SUMMARY The target of the present disclosure is using a DPC scheme based on probabilistic shaping to improve performance and reduce complexity.

The present disclosure and its embodiments base further on the following considerations. Coding for channels with known interference has been extensively studied. Theoretical results showed that the rate R = I(d; y ) — I(d; i) = H (d|i) — H (d|y) is achievable for discrete memory less channels using an auxiliary random variable d, where I(x; y) denotes the mutual information between two random variables x and y, and H(x|y) the entropy of x conditioned on y . Based on this, it was found that for AWGN channels, the same channel capacity as for the case without interference is achievable using Gaussian distributed transmit symbols x = d — αi, where corresponds to the minimum mean squared error (MMSE) scaling factor. These theoretical results are based on random coding arguments, and are hence not suitable for practical implementations. Further, it was proposed to use a simple scalar modulo operation after subtracting the interference from the data symbols according to x = (d — i) mod A. in order to limit the dynamic range and hence the power of the transmit signal. However, the scalar modulo operation causes a severe performance degradation (especially at low SNR), if the data symbols d are uniformly distributed and independent of the interference. In order to approach the capacity limits of the channel, lattice coding strategies were considered, and the scalar Tomlinson-Harashima precoding (THP) was replaced by x = (d — αi — v) mod Λ. where v corresponds to a uniformly distributed dither signal and maps the vector x' to the fundamental Voronoi region of the shaping lattice Λ. General device structures for this scheme are shown in FIG. 3 for an encoding device (at the transmitter side) and a decoding device (at the receiver side). Note that Q _Λ (x') corresponds to a iV-dimensional vector quantization to the closest lattice point, which has high computational complexity in general.

Most previous practical DPC schemes employ trellis-coded quantization (TCQ) for signal shaping. In this case, the Viterbi algorithm can be used to reduce the complexity of the vector quantization at the transmitter side. However, trellis codes with a very large number of states are needed, in order to realize close to optimal shaping gains, which still involves a high computational complexity. Furthermore, very complex iterative decoding devices with soft-output quantization and feedback from the outer channel decoder (indicated by the dashed arrow in FIG. 3) are required to achieve good performance.

To sum up, the above-described solutions have the following disadvantages:

• Simple DPC schemes like THP do not perform signal shaping, which leads to suboptimal performance, especially at low SNR.

• Other DPC schemes based on geometric shaping using TCQ require advanced iterative receivers with soft-output quantization, which have very high complexity.

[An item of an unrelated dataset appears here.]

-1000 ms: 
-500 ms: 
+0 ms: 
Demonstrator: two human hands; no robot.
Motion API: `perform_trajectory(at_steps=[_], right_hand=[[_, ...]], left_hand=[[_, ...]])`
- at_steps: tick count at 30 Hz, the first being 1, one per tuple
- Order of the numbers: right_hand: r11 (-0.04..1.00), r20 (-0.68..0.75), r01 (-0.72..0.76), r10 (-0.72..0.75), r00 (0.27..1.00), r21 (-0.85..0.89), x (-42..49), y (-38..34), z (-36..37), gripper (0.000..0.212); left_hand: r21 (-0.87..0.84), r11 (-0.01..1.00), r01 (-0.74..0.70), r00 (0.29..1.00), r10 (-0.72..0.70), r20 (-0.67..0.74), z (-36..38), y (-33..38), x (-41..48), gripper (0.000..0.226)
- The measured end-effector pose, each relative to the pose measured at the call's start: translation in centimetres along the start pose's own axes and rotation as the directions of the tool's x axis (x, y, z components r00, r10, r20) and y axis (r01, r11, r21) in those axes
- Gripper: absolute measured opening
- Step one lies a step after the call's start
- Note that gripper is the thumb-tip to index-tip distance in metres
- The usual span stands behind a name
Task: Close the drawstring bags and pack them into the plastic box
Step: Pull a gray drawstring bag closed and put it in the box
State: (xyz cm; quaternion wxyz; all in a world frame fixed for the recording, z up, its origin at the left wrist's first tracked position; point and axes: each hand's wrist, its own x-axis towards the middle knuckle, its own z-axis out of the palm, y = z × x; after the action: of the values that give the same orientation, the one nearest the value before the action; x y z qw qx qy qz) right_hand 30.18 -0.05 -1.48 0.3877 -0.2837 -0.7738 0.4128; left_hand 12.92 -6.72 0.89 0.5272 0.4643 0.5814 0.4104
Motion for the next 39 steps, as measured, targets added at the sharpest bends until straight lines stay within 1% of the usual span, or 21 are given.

In view of the above, embodiments of this disclosure aim to provide an encoding device and a decoding device for implementing an improved DPC scheme. An objective is, in particular, to increase the performance of the DPC, especially at low spectral efficiencies and/or low SNR. Another goal is to enable the use of standard channel codes and decoders. The complexity of the encoding device and the decoding device, respectively, should moreover be as low as possible. These and other objectives are achieved by the embodiments of this disclosure as described in the enclosed independent claims. Advantageous implementations of the embodiments are further defined in the dependent claims.

The embodiments of this disclosure are based on channel coding and probabilistic shaping that depends on the effective interference, which enables significant performance gains.

A first aspect of this disclosure provides an encoding device, wherein the encoding device is configured to: obtain symbol probabilities for symbols of a symbol sequence given an effective interference based on a target distribution of symbols of a transmit signal; encode a message into the symbol sequence based on the symbol probabilities; and obtain the transmit signal based on a mapping of the symbol sequence and the effective interference using a scalar function.

The encoding device is arranged at the transmitter side. The encoding device may be the transmitter, or may be comprised by a transmitter device. The effective interference is known at the transmitter side. By selecting the symbol probabilities of the symbol sequence based on the target distribution of the transmit signal and the effective interference, the encoding device achieves significant performance gains. In particular, the encoding device may be able to implement DPC with improved performance especially at low spectral efficiencies and/or low SNR. The encoding of the message into the symbol sequence may thereby be performed using standard channel codes, for example, polar codes. The complexity of the encoding device is low, since only a scalar function is used to obtain the transmit signal.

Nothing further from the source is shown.